▸ **TASK GOAL**: Your answer must be every line of the data that contains "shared".

▸ **GIVEN MATERIAL**:
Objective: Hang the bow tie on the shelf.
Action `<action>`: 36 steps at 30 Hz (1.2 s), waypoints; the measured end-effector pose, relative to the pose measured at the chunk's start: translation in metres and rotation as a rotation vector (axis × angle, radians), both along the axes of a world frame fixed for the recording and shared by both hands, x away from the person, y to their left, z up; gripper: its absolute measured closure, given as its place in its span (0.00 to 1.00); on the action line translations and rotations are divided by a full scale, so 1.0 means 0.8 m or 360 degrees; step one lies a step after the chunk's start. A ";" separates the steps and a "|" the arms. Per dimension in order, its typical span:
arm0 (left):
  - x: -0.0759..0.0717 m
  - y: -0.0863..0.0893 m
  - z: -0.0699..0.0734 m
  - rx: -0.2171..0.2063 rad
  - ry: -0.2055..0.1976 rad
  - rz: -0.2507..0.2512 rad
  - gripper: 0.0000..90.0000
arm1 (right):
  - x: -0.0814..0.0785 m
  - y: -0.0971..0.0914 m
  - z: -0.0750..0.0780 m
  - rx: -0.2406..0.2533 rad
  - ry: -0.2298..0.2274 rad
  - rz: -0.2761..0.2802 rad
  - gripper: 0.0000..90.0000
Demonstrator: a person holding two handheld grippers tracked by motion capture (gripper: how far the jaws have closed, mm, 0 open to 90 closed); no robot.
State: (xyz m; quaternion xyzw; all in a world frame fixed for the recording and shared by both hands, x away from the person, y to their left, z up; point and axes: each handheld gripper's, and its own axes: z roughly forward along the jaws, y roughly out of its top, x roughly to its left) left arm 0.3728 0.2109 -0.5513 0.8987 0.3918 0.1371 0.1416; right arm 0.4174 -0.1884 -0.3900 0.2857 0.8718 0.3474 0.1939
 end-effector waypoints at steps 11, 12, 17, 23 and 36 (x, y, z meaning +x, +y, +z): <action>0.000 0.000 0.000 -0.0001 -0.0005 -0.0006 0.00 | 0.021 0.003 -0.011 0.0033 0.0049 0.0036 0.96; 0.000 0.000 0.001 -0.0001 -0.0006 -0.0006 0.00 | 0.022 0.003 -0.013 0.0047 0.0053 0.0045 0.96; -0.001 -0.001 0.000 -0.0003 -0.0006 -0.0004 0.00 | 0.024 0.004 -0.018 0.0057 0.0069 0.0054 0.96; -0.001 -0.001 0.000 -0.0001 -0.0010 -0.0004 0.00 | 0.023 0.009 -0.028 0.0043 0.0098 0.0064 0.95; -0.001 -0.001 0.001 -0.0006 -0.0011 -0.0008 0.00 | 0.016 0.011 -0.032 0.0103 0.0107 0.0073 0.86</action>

▸ **RESPONSE TO THE EXERCISE**:
Action `<action>`: 36 steps at 30 Hz (1.2 s), waypoints; the measured end-effector pose, relative to the pose measured at the chunk's start: translation in metres and rotation as a rotation vector (axis × angle, radians), both along the axes of a world frame fixed for the recording and shared by both hands, x away from the person, y to their left, z up; gripper: its absolute measured closure, given as its place in its span (0.00 to 1.00); on the action line translations and rotations are divided by a full scale, so 1.0 means 0.8 m or 360 degrees; step one lies a step after the chunk's start. A ";" separates the steps and a "|" the arms. Per dimension in order, its typical span:
State: (xyz m; quaternion xyzw; all in a world frame fixed for the recording and shared by both hands, x away from the person, y to their left, z up; point and axes: each handheld gripper's, and its own axes: z roughly forward along the jaws, y roughly out of its top, x roughly to its left) left arm 0.3728 0.2109 -0.5513 0.8987 0.3918 0.1371 0.1416; right arm 0.4174 -0.1884 -0.3900 0.2857 0.8718 0.3474 0.1939

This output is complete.